Excerpts from a dataset:
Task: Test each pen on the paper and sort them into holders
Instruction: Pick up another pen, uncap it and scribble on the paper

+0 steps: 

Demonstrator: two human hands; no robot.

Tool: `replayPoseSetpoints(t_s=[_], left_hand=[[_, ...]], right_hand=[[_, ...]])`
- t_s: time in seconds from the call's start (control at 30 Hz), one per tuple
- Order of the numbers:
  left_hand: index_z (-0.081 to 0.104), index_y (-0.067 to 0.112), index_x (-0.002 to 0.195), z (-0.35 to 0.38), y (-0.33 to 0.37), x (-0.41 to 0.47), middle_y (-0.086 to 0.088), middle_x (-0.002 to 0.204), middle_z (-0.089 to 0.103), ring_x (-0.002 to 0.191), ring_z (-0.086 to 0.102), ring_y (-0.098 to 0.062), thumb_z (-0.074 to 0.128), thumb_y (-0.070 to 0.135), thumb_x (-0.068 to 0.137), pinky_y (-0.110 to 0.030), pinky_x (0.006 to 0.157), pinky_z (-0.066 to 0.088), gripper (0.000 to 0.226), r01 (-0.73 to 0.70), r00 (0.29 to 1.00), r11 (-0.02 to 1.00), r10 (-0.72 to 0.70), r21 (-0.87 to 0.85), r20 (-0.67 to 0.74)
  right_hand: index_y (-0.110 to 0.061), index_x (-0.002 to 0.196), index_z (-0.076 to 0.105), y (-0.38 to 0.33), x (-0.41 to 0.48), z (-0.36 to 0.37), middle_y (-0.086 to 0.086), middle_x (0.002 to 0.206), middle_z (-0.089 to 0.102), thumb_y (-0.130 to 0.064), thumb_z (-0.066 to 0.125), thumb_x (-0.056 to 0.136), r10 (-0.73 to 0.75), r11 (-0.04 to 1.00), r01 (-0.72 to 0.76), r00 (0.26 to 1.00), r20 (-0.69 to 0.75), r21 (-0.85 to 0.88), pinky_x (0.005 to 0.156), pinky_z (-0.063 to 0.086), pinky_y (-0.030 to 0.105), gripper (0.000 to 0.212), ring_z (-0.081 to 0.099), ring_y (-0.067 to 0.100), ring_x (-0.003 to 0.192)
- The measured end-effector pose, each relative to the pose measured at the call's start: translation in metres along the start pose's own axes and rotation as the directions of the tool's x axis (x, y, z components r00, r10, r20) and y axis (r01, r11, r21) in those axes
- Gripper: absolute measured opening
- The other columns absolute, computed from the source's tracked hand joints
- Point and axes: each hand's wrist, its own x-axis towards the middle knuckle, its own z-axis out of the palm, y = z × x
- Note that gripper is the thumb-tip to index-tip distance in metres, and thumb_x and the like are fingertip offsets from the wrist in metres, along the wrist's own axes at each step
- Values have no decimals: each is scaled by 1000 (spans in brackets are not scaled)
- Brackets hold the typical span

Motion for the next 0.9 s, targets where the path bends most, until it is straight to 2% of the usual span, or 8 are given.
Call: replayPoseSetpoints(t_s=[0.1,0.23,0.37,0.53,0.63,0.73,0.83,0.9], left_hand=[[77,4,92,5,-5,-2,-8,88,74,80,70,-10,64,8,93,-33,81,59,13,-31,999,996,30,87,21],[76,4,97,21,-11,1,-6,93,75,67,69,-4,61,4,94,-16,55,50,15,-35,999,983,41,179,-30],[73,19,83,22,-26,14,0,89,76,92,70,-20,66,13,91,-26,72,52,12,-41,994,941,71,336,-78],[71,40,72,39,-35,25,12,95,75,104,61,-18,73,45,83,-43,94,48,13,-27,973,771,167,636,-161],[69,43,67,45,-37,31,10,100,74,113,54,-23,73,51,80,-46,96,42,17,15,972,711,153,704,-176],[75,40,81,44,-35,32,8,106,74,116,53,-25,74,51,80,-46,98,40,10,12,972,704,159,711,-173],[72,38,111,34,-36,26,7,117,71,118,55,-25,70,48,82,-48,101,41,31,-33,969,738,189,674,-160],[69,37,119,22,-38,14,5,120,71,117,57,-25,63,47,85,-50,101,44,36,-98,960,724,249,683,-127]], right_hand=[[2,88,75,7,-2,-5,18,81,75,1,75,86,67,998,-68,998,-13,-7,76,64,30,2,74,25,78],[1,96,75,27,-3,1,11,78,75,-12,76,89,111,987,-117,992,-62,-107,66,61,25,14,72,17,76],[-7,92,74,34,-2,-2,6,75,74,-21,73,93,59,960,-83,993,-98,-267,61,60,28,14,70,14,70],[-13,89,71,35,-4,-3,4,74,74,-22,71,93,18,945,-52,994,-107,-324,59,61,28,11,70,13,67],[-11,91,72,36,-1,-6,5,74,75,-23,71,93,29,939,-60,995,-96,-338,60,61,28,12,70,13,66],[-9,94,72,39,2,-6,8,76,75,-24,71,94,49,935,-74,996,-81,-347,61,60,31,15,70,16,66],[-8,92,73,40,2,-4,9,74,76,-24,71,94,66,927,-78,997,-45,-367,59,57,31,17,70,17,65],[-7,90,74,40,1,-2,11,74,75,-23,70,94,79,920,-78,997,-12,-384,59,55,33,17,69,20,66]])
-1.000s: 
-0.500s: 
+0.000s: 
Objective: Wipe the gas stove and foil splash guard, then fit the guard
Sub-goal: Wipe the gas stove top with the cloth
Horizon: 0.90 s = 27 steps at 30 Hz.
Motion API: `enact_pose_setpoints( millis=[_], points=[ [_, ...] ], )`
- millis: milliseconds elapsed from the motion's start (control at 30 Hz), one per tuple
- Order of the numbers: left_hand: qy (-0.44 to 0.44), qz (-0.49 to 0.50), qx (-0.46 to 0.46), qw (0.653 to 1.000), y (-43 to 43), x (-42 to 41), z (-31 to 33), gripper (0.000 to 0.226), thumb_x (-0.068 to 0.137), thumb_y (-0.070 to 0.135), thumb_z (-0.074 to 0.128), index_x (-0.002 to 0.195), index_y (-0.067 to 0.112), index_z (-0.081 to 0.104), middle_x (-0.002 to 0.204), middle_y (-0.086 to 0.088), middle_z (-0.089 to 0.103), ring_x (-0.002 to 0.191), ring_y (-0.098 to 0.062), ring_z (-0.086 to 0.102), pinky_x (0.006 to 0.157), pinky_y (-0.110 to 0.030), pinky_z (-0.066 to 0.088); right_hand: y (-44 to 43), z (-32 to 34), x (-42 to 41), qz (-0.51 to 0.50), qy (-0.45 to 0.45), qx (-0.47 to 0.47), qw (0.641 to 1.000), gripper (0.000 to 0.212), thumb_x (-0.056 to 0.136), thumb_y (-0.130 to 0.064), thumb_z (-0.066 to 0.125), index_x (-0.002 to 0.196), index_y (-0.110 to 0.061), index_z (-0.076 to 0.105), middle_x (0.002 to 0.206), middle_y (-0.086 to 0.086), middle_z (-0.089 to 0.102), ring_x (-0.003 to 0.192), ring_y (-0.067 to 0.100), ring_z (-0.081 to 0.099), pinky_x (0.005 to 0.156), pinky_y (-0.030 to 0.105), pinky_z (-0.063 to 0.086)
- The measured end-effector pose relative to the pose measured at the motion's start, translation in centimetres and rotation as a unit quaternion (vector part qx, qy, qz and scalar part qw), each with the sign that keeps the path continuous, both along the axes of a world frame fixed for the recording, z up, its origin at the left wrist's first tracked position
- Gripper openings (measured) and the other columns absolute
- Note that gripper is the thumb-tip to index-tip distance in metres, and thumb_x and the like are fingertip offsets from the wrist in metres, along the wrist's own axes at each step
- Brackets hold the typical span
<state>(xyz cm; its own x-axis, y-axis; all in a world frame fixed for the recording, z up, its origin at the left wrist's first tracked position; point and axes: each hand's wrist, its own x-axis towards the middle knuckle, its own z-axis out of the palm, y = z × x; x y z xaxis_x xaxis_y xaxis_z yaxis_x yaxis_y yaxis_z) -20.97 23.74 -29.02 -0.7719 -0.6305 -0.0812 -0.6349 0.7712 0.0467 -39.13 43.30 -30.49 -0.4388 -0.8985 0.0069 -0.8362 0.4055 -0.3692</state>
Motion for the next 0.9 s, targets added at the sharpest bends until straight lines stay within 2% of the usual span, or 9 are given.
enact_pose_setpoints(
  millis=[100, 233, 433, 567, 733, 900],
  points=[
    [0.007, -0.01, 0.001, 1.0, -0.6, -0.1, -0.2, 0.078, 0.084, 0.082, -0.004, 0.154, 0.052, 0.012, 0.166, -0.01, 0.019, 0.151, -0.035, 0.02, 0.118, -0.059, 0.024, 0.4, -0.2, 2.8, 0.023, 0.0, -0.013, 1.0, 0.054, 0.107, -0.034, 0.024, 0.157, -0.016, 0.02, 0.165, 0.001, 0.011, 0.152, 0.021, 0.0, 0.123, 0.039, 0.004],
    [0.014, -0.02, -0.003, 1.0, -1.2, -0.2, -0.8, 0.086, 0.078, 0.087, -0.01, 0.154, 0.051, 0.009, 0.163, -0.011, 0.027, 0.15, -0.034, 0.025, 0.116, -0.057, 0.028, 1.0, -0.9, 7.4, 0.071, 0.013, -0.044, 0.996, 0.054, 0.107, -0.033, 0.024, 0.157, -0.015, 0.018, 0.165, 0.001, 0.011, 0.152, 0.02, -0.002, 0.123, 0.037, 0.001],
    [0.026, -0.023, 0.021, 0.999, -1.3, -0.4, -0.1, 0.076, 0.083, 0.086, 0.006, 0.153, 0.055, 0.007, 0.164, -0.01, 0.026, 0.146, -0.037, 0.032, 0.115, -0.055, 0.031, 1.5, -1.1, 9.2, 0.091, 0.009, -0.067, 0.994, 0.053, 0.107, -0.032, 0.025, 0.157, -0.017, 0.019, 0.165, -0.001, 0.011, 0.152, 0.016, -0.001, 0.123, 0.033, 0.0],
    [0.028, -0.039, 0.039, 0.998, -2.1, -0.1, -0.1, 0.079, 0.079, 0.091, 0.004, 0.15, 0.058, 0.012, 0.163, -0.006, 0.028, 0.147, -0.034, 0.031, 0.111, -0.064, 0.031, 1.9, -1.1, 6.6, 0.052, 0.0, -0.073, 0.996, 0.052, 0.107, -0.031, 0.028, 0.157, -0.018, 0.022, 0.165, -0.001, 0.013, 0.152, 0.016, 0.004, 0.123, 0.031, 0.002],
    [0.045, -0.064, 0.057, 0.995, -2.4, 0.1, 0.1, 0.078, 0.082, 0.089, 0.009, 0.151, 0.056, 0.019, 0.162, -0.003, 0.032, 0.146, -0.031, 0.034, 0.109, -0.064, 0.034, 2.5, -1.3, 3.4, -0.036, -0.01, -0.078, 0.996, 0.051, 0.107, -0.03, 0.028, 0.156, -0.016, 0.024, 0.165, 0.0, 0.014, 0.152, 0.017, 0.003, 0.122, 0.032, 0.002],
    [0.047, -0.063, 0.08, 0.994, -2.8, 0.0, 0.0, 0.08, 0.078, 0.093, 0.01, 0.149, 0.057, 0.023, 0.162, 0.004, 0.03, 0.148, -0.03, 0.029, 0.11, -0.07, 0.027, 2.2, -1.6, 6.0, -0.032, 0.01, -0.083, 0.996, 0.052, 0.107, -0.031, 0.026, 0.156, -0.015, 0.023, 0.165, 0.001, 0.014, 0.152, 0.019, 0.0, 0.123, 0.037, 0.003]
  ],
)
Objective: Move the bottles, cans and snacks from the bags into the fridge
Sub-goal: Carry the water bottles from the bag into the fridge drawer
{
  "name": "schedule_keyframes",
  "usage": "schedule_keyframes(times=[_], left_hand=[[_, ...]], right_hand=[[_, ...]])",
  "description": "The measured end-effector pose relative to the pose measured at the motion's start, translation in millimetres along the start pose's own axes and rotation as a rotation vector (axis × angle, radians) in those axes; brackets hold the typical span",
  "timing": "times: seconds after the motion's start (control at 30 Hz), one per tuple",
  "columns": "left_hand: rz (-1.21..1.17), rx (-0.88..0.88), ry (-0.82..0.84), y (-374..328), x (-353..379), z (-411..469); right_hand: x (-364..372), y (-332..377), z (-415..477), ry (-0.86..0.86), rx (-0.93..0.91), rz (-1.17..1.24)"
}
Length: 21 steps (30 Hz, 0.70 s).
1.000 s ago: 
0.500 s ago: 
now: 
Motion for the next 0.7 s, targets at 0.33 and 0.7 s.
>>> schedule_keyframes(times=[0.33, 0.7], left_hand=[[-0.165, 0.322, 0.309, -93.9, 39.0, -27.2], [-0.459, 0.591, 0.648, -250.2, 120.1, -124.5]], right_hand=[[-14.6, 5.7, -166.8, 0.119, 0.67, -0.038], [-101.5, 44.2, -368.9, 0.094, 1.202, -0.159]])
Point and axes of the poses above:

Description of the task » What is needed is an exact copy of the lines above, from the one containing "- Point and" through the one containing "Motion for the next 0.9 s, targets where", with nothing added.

Exercise answer »
- Point and axes: each hand's wrist, its own x-axis towards the middle knuckle, its own z-axis out of the palm, y = z × x
- Note that gripper is the thumb-tip to index-tip distance in metres, and thumb_x and the like are fingertip offsets from the wrist in metres, along the wrist's own axes at each step
- Values have no decimals: each is scaled by 1000 (spans in brackets are not scaled)
- Brackets hold the typical span

Motion for the next 0.9 s, targets where the path bends most, until it is straight to 2% of the usual span, or 8 are given.

No additional work is needed on this exercise.